Posting an 18 percent revenue hike over last year's figures, Cambridge, Mass.-based Genzyme Corp. soundly beat analyst estimates in its second quarter earnings.

The company reported total revenue of $933.4 million for the three months ending June 30, a significant jump from the $793.4 million reported for the second quarter of 2006. Non-GAAP net income was $238.7 million, or 88 cents per share, higher than the 81 cents per share estimated by analysts. GAAP net income came to $139.9 million, or 51 cents per share. The news pushed Genzyme's stock (NASDAQ:GENZ) up $3.49 Wednesday to close at $63.98.

The company, which now has posted higher-than expected earnings for the first six months of the year, expects to exceed its 2007 non-GAAP earnings guidance of $3.20 to $3.30 per share. More significantly, Genzyme said, it anticipates that its earnings will grow at a compound average of 20 percent annually from 2006 through 2011.

The second-quarter revenue boost primarily came from growing product sales in its enzyme replacement therapies and its renal business. Sales of Myozyme (alglucosidase alfa), which was launched last year for Pompe disease, totaled $46.7 million for the quarter, and Genzyme is working on gaining approval for that drug in additional markets. The company reported sales of $104.3 million for Fabrazyme (agalsidase beta) in Fabry's disease, $283 million for Cerezyme (imiglucerase) for Gaucher's disease and $29.1 million for Aldurazyme (laronidase) for mucopolysaccharidosis I.

In its renal business, Renagel (sevelamer hydrochloride) sales totaled $145 million and Hectorol (doxercalciferol) came in at $27.3 million.

Other revenue, including oncology revenue, totaled $71.4 million. Oncology products include Clolar, which Genzyme hopes to gain full rights to following an acquisition of partner Bioenvision Inc., of New York, in a proposed $345 million cash deal. A merger vote by Bioenvision shareholders is expected before the end of the year.
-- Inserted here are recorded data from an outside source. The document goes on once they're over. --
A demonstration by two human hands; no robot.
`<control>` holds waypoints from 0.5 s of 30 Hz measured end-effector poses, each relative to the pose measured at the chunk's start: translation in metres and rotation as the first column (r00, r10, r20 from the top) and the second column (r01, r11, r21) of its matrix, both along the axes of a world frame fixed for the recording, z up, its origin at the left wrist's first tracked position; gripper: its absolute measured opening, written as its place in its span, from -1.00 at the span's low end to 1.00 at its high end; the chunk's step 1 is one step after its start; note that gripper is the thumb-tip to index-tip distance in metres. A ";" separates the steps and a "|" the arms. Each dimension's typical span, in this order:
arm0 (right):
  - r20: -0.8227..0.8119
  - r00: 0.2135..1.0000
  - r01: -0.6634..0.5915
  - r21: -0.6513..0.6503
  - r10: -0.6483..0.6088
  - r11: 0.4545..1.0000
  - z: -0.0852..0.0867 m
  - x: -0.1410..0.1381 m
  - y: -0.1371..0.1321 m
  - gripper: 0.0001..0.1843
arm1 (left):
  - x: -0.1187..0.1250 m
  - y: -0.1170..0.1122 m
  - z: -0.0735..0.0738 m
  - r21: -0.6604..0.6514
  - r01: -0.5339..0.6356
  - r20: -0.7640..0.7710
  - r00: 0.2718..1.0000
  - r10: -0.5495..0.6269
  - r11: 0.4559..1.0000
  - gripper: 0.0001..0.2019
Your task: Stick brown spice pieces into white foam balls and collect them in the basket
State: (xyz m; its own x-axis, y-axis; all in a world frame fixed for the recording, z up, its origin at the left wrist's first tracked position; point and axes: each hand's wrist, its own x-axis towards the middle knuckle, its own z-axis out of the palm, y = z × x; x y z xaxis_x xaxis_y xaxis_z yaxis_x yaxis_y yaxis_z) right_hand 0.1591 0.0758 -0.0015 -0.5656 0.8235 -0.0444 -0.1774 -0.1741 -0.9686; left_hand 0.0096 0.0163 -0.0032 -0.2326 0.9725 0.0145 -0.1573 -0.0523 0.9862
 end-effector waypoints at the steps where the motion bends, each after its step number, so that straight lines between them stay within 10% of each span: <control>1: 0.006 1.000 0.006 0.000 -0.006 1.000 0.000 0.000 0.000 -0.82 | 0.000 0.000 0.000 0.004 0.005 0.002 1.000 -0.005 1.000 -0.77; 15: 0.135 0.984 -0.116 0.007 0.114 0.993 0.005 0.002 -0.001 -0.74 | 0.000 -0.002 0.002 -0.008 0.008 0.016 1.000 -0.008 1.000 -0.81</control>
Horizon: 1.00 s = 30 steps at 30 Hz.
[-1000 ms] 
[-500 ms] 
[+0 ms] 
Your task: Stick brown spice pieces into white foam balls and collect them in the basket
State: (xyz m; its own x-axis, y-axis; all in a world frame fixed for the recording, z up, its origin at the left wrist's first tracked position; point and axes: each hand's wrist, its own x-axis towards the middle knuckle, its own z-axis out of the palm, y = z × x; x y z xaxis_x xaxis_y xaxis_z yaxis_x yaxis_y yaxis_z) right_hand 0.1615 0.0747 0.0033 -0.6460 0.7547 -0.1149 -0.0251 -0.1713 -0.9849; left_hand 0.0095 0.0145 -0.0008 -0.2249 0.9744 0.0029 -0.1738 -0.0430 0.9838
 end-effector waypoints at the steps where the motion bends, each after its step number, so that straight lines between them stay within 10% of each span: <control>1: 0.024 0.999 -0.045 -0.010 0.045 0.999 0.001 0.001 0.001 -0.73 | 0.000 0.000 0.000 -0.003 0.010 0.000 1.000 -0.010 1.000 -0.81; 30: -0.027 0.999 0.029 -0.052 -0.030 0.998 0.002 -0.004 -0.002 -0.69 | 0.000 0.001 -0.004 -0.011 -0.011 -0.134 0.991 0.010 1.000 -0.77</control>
In the meantime, Genzyme is working to expand the label for Clolar (clofarabine), which is approved for pediatric acute lymphoblastic leukemia, to adult acute myeloid leukemia. (See BioWorld Today, May 30, 2007.)

Over the next six to 12 months, Genzyme plans to seek approval for Mozobil (plerixafor), a product aimed at improving the outcome of stem cell transplantation procedures that recently demonstrated three times greater effect compared to standard of care in a Phase III trial involving patients with non-Hodgkin's lymphoma. The company awaits results from a similar study in multiple myeloma. It also is planning a U.S. launch for Renvela (sevelamer carbonate), a second-generation, buffered form of Renagel that can treat patients with chronic kidney disease who have not progressed to dialysis, and to gain approval of Campath (alemtuzumab) as a first-line treatment for B-cell chronic lymphocytic leukemia. Campath currently is approved for B-CLL patients who have been treated with alkylating agents and who have failed fludarabine therapy.

Genzyme's cash at the end of the quarter totaled about $1.5 billion, putting the company in position to continue its repurchasing program over the next three years. In the second quarter, Genzyme repurchased about 1 million shares.

Alexion Soars On Earnings Report

In other news, shares of Alexion Pharmaceuticals Inc. jumped more than $8 after the Cheshire, Conn.-based firm released its second-quarter earnings showing a smaller-than-expected loss.

Alexion reported total revenues of $9.8 million, all from sales of recently launched Soliris, and a net loss of $27.2 million, or 75 cents per share. Analyst estimates, in comparison, had predicted revenue of $4 million and an earnings-per-share loss of $1.03 for the quarter. Wall Street's reaction was clear, with Alexion's stock (NASDAQ:ALXN) gaining $8.70, or 17.5 percent, Wednesday to close at $58.38.

Soliris (eculizumab) hit the market in April for the treatment of paroxysmal nocturnal hemoglobinuria, a rare blood disorder believed to affect about 8,000 to 10,000 people across North America and Europe. Soliris is the first drug on the market to actually treat PNH, a disease that is characterized by hemolysis, or the chronic destruction of red blood cells. The product is designed to work by selectively blocking terminal complement, the part of the immune system implicated in PNH red blood cell destruction. (See BioWorld Today, March 19, 2007.)

The drug gained approval in Europe last month, and Alexion is working to complete the reimbursement procedures, which must be done on a country-by-country basis in the European Union. The company expects Soliris to be commercially available in Germany and the UK in the fourth quarter, followed by other regions. Soliris is under review in Australia.

As of June 30, Alexion had a cash position of $152.4 million.